## To do
Although the data below holds other lines too, output only those from the line with "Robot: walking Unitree" up to and including the line with "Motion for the", exactly as they appear.

## Supplied data
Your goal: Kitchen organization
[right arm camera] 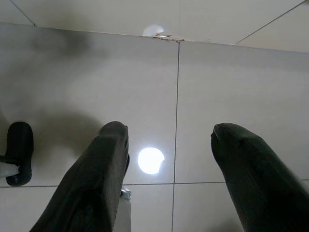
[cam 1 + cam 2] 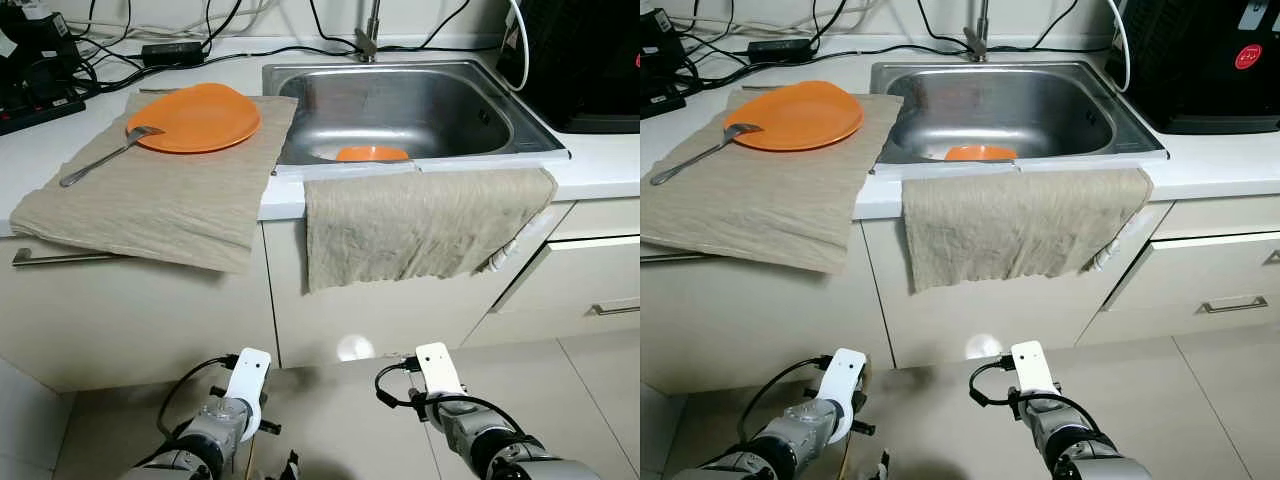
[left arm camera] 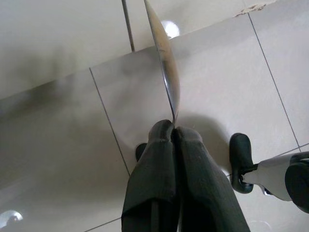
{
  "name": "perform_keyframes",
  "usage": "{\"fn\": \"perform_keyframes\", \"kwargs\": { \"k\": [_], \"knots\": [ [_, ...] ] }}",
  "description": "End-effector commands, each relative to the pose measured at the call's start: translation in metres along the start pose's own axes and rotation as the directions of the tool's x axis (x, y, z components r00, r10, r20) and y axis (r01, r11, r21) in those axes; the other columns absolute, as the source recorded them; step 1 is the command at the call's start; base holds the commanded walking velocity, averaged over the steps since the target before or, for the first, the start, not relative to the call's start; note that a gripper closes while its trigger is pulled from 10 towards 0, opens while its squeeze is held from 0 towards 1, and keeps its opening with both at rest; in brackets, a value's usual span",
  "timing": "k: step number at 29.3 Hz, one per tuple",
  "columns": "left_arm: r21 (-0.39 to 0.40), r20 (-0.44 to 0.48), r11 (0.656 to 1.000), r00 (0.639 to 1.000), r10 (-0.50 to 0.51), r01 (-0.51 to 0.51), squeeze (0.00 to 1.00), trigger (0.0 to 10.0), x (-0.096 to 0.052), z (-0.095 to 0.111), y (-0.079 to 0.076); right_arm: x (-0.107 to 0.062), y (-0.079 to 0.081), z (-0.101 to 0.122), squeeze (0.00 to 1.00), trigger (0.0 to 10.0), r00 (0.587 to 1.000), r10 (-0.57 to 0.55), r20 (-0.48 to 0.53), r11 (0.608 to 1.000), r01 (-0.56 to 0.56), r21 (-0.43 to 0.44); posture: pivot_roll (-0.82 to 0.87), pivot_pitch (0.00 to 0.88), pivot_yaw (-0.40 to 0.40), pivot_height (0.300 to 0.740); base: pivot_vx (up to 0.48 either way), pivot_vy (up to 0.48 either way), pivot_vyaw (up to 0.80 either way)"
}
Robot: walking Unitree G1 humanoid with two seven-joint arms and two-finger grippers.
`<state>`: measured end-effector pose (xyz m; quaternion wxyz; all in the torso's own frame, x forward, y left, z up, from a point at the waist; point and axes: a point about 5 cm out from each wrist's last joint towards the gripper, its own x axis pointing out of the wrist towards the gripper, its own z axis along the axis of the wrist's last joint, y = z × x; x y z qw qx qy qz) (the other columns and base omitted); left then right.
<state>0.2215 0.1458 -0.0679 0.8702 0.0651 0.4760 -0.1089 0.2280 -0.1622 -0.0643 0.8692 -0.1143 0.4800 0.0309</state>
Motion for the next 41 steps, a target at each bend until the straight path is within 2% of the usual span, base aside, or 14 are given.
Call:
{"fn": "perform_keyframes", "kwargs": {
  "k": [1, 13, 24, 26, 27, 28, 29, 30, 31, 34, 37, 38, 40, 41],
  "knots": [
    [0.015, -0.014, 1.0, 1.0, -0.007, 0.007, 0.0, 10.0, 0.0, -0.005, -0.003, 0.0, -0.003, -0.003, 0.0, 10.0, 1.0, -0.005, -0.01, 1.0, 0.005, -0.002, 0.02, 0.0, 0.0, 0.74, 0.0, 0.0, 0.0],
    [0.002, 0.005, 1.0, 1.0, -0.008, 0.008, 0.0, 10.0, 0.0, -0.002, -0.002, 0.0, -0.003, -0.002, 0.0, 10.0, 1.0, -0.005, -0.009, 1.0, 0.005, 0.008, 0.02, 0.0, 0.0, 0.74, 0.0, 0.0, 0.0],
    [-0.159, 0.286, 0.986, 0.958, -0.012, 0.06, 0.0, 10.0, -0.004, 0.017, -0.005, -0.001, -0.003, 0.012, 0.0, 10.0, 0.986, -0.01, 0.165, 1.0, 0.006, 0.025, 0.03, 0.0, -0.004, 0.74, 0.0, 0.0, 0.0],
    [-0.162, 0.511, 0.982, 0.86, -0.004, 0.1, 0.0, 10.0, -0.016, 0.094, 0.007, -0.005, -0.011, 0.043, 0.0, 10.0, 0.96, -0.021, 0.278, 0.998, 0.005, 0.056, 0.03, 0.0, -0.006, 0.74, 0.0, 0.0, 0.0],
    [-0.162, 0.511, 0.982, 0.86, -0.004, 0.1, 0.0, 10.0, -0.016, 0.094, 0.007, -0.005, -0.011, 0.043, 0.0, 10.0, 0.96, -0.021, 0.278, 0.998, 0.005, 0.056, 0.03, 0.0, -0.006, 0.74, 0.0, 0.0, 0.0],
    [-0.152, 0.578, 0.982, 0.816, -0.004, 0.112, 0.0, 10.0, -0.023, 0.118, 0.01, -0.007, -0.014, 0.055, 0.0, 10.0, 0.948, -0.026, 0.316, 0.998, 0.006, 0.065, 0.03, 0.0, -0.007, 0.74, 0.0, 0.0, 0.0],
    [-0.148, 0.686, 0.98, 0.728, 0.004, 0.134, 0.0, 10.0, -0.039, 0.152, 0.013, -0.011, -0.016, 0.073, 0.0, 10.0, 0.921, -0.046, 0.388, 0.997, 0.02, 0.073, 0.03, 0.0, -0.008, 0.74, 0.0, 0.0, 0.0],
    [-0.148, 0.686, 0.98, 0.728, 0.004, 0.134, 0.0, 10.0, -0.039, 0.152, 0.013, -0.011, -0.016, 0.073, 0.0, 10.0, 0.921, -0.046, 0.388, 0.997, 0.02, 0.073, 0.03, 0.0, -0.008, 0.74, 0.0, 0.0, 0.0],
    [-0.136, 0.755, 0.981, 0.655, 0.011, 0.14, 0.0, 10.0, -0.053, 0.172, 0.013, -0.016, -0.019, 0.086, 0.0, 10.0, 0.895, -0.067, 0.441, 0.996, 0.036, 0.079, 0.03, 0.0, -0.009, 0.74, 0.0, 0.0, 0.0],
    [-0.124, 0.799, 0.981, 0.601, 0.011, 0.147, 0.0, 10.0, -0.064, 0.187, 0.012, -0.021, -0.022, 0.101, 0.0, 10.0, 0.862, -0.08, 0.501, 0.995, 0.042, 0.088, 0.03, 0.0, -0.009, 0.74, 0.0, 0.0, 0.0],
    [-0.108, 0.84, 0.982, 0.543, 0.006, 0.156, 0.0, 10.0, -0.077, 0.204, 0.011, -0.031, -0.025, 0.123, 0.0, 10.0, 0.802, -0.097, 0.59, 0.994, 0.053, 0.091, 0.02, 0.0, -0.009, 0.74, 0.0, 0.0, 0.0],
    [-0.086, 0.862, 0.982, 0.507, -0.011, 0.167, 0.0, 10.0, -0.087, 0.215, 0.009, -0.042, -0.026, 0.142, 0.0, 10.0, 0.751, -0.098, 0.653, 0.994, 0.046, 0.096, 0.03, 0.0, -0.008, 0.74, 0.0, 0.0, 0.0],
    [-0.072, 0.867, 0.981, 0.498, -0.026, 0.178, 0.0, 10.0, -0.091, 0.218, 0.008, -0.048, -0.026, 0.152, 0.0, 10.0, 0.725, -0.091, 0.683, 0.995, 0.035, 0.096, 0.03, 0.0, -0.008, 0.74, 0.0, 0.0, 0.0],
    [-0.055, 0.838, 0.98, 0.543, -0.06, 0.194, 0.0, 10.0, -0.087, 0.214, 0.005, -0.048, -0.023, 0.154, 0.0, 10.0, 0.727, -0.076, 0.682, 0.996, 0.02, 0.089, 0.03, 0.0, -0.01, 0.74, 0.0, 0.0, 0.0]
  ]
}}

## Response
Robot: walking Unitree G1 humanoid with two seven-joint arms and two-finger grippers.
`<state>`: measured end-effector pose (xyz m; quaternion wxyz; all in the torso's own frame, x forward, y left, z up, from a point at the waist; point and axes: a point about 5 cm out from each wrist's last joint towards the gripper, its own x axis pointing out of the wrist towards the gripper, its own z axis along the axis of the wrist's last joint, y = z × x; x y z qw qx qy qz) (the other columns and base omitted); left then right.
<state>0.2215 0.1458 -0.0679 0.8702 0.0651 0.4760 -0.1089 0.2280 -0.1622 -0.0643 0.8692 -0.1143 0.4800 0.0309</state>
Motion for the next 41 steps, a target at each bend until the straight path is within 2% of the usual span, base aside, or 14 are given.

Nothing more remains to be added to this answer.